Supplied entries START
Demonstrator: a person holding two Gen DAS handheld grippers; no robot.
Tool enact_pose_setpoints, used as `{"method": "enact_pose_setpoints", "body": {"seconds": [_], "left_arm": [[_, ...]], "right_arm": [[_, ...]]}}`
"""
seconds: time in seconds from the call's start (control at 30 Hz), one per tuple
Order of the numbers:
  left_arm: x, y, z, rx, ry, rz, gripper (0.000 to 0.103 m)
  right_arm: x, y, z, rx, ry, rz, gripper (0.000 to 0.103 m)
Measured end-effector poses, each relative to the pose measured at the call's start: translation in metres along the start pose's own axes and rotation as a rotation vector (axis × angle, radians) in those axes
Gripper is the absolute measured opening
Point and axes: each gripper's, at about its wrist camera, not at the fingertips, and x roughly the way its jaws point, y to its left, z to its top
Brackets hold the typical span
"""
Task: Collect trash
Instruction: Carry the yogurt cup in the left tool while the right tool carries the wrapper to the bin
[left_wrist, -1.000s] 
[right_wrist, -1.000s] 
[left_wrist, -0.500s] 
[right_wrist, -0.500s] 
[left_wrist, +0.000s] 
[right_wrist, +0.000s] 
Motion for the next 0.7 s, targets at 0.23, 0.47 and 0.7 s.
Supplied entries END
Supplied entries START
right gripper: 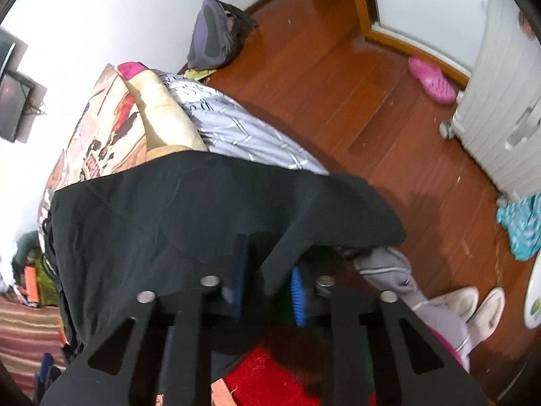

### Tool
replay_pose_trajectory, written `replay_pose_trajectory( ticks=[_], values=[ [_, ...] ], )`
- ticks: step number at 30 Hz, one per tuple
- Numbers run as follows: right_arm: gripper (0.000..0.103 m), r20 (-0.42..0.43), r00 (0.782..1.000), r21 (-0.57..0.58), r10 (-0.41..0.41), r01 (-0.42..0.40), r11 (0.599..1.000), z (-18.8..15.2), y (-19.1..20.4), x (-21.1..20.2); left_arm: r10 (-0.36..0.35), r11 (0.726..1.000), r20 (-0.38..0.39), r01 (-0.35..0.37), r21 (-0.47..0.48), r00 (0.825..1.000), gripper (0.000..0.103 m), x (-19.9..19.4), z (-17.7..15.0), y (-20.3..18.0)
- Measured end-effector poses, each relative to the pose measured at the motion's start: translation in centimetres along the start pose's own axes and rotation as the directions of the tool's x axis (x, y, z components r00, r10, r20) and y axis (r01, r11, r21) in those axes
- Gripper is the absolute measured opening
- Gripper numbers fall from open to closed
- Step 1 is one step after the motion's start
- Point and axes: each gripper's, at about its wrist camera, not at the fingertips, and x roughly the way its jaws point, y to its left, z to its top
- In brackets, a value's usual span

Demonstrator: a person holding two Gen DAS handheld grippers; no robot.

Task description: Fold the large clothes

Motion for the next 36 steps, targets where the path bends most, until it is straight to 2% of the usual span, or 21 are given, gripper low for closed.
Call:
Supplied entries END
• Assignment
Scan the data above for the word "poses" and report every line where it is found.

• Answer to the problem
Measured end-effector poses, each relative to the pose measured at the call's start: translation in metres along the start pose's own axes and rotation as a rotation vector (axis × angle, radians) in those axes
- Measured end-effector poses, each relative to the pose measured at the motion's start: translation in centimetres along the start pose's own axes and rotation as the directions of the tool's x axis (x, y, z components r00, r10, r20) and y axis (r01, r11, r21) in those axes

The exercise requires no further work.